Insurance means protection from financial loss, it is a form of risk management primarily used to hedge against the risk of contingent or uncertain loss. The amount of money charged on insurer to the policy holder for the coverage set forth in the insurance policy is called premium. It is a contracts that transfers the risks of financial loss from an Individual or business to an insurance company. The company collects small amount of money from its clients and pools that money together and pay losses.
Types of insurance
I. Life insurance:is a contracts with an insurance company. Its exchange for premium payments. It provides lump sum of money payments known as death benefits to beneficiaries upon the insured's death.
2.property insurance:is abroad term for a series of policies that provide either property protections coverage or liability.
3.Fire insurance:
This are the policies classified into 15 types based on insurance hazard insured risk, business types, policy rulers. The 15 types are
A. valued policy B. Valuable policy C. Specific policy D. Floating policy E. Average policy F. Excess policy G. Declaration policy H. Adjustable policy I. Maximum value or discount policy J. Reinstatement policy J. Comprehensive policy K. Consequential policy L. Sprinkler lekage policy M. Add on cover policy N. Escalation policy.

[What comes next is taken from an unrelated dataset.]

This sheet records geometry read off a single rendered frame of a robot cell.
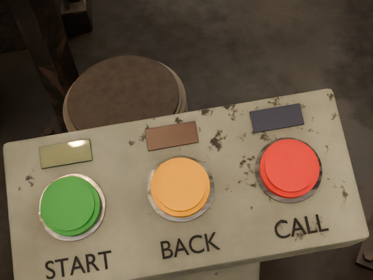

4.liability insurance:it provides protections against claims resulting from damages to people and property covers legal cost and payment. Types of liability insurance are 1.commercial general liability 2.Directors and officers liability insurance. 3.professional indemnity insurance. 4.Cyber risk insurance 5.commercial crime insurance 6.carrier legal liability insurance.
5.Guarantee insurance:it is used as a security for the performance of a piece of work, which has been agreed upon in a contracts. It is used as a security for advance payments.
6.social insurance :it is the protection of individuals against economic hazards(such as unemployments., old age or disability) which the government participates or enforced the participation of employees and affected individuals. The government provides health Care to the elderly or poor families with children. It helps the healthcare expenses of elderly and improvised.
7.Marine insurance:protections from business losses incurred during water transport operations. Marine is a safe haven for shipping companies because it helps to reduce financial loss due to possible loss of cargo. There are four standard types of marine insurance which are 1.hull 2.cargo 3.frieght 4revenue and negligence. Insurance plays vital roles in both government and individuals and private businesses.